保存ボタンを押した時に、入力値を Person に詰めて、Akavache を使って保存します。
読み出しボタンを押した時に、Akavache から Person を読みだし、各テキストボックスにバラして設定します。
Akavache はキー・バリュー・ストアなので、保存・読み出し時のキーを "person"
としています。
public class App : Application
{
public App()
{
var nameEntry = new Entry { Placeholder = "名前を入力" };
var ageEntry = new Entry { Placeholder = "年齢を入力(数値のみ)" };
var saveButton = new Button { Text = "保存" };
var loadButton = new Button { Text = "読み出し" };
saveButton.Clicked += async (sender, e) =>
{
// Person に詰めて…
var person = new Person {
PersonName = nameEntry.Text,
PersonAge = Convert.ToInt16(ageEntry.Text)
};
// 保存
await BlobCache.LocalMachine.InsertObject("person", person);
};
loadButton.Clicked += async (sender, e) =>
{
// Akavache で Person を読み出し
var loaded = await BlobCache.LocalMachine.GetObject<Person>("person");
// 各テキストボックスに設定
nameEntry.Text = loaded.PersonName;
ageEntry.Text = loaded.PersonAge.ToString();
};
// The root page of your application
MainPage = new ContentPage
{
Padding = new Thickness(20),
Content = new StackLayout
{
VerticalOptions = LayoutOptions.Center,
Children =
{
nameEntry,
ageEntry,
saveButton,
loadButton
}
}
};
}
// 以下省略
}
5. 動かす!
Android Player と iOS Simulater で動かしてみた、の図です。

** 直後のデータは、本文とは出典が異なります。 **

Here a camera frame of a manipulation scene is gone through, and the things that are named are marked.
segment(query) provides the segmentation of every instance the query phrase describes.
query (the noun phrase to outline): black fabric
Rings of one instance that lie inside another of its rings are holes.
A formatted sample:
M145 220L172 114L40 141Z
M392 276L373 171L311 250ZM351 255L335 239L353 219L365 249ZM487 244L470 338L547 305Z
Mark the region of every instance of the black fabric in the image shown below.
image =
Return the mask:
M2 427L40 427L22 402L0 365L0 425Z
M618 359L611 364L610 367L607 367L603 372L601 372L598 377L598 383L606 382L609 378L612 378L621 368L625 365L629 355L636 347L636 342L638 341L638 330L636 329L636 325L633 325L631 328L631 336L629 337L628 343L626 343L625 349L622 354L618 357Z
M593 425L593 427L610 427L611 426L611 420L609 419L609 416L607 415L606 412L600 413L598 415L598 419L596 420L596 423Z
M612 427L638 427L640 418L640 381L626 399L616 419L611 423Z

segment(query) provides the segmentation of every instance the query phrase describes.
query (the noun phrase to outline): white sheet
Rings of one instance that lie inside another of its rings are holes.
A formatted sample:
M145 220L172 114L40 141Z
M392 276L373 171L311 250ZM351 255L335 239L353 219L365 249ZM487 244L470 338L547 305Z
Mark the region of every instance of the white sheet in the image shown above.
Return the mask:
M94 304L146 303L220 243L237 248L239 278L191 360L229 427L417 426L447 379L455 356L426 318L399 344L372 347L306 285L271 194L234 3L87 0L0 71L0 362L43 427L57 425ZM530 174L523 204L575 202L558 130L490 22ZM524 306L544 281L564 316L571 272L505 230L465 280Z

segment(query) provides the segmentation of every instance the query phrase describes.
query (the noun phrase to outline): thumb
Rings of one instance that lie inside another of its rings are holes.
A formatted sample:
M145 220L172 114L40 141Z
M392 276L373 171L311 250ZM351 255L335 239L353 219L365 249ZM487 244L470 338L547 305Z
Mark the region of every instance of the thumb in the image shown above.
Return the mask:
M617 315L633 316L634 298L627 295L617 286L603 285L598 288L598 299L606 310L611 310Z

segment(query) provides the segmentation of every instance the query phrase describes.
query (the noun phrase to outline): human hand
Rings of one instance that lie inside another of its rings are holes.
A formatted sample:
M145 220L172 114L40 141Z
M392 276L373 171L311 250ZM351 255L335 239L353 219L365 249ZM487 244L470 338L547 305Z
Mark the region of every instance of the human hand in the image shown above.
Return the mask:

(途中、iPhone でキーボード出すのに苦労してるところは無視してください、Take2 の時間が無かったのですw)
さすが Xamarin.Forms だ、(Android でも iPhone で動かしても)何とも無いぜ!
まとめ
Akavache を使って保存と読み出しを行う超簡単なサンプルを作ってみました。
作ったサンプルは GitHub - amay077/AkavacheSample においておきます。
仕組みは理解できないけど、とても簡単に使えることが分かると思います。
追加されたパッケージを見ると、 JSON.NET とか、Reactive Extensions とかが入っているので、まあだいたい察しが付くかと。。。
ギョームアプリでがっつり使ってますが、今のところパフォーマンスとかデータ破損とか、そういう問題はないです。POCO なオブジェクトをローカル保存するのに、とても役立っています。
というわけで Advent Calendar 初日のネタは以上です。